Ugo d'Aloja - 15 Luglio 2021 - 0 commenti

India, May 2021: we were all shocked by the images transmitted by the media during the second wave of coronavirus infections that took India by surprise. With horror we saw the hospitals that were not able to accommodate all the patients, those who managed to be hospitalized were not treated for the lack of oxygen that had all been exported abroad when with presumption India proclaimed that it was already immune. The dead were so numerous that it was not possible to cremate them all, not even the wood to burn the corpses along the roads was sufficient. It was soon understood that the Delta variant, much more virulent and aggressive, has developed in India.

Some of our Indian friends from Care&ShareIndia, who on behalf of our association Mummy & Daddy onlus are involved in providing economic and health support to orphans and HIV-positive children welcomed at Daddy’s Home and Butterfly Hill, the reception facilities, have become ill despite being vaccinated with Indian vaccines. Luckily they all survived, even if some still suffer from Long Covid syndrome (this is the long-term consequences after the disease). The victims of the second wave could not be counted with precision, the official estimates speak of 300,000 deaths, other estimates multiply these values by 10.

Meanwhile, India, which always runs frenetically, is already reopening, in my opinion too hastily (there are too few vaccinated people, too many close contacts, very few masks worn; on the other hand there are really many Indians and which of you was down there, knows their community and promiscuous lifestyle). Once the death count is over, we are finally thinking about the survivors WHO ARE ABOVE ALL CHILDREN.

I share with you some information from the article I received this morning. A reality is described in English that brings back decades the condition of childhood in India.

The first very worrying fact is that the dead of the second wave have left many orphans. Often these are children who no longer have anyone to look after them. Consequently, the pandemic is causing a series of serious problems for children. These are hunger, malnutrition, drop out of school, child labor, arranged marriages of minors (girls with older men, usually) and the trafficking of minors for the purpose of sexual exploitation.

The first clue that things are taking a turn for the worse for children is the exponential increase in underage beggars at traffic lights in Mumbai and other cities in India. “They really lack the money to buy food” is the cry of pain launched by associations for the defense of children’s rights.

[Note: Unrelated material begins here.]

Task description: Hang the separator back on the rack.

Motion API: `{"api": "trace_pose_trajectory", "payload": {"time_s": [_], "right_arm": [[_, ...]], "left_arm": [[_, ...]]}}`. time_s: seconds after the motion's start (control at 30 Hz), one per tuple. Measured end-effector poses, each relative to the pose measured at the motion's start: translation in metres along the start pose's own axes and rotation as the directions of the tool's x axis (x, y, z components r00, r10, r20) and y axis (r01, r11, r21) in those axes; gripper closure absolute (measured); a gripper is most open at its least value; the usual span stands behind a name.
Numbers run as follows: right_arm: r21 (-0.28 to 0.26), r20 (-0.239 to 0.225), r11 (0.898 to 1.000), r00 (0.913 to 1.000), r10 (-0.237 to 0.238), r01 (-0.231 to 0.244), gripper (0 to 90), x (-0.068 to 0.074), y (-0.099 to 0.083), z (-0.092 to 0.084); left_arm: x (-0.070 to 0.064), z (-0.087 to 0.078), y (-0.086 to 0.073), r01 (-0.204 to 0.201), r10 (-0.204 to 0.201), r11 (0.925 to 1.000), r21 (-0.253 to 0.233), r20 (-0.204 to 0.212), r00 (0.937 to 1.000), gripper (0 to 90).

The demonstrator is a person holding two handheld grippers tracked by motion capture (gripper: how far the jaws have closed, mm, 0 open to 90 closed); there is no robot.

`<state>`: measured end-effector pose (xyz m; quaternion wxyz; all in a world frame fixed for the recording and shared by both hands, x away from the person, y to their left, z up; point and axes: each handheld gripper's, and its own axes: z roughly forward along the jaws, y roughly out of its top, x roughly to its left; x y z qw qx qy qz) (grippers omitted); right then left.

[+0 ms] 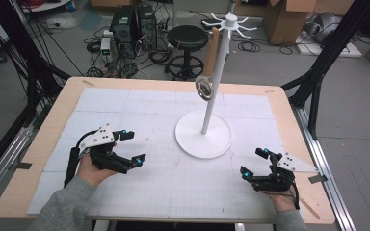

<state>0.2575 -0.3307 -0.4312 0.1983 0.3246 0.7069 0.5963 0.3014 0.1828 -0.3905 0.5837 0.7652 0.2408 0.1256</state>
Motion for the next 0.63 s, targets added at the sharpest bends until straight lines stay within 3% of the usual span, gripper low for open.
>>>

After the death of their father from Covid, the only source of income for the many large families, in many working realities distributed in the country, minor children have taken over in order to guarantee some income for the surviving family. In the meantime, the schools have closed and the sum of these factors has meant that many children have been sent to work.

It is in this situation of necessity that child traffickers find fertile ground to thrive. India has always been a country with very many poor people, despite the progress made in recent years, which has affected only a small part of the population. Before the pandemic, 20% of the population (at least 300 million people) was below the minimum subsistence level. In poverty, in social degradation, in the prejudice linked to the caste system, in ignorance lurks the information network available to child traffickers, a network often fed also by neighbors, in which the families of those who have nothing but their own children as a bargaining chip. It is horrible, it has always happened, we have seen it with our own eyes. These are the stories of the children we support, of the children that you who read me support from a distance to save them from an atrocious fate; it is sad to realize that the phenomenon, after so many years, is on the rise again.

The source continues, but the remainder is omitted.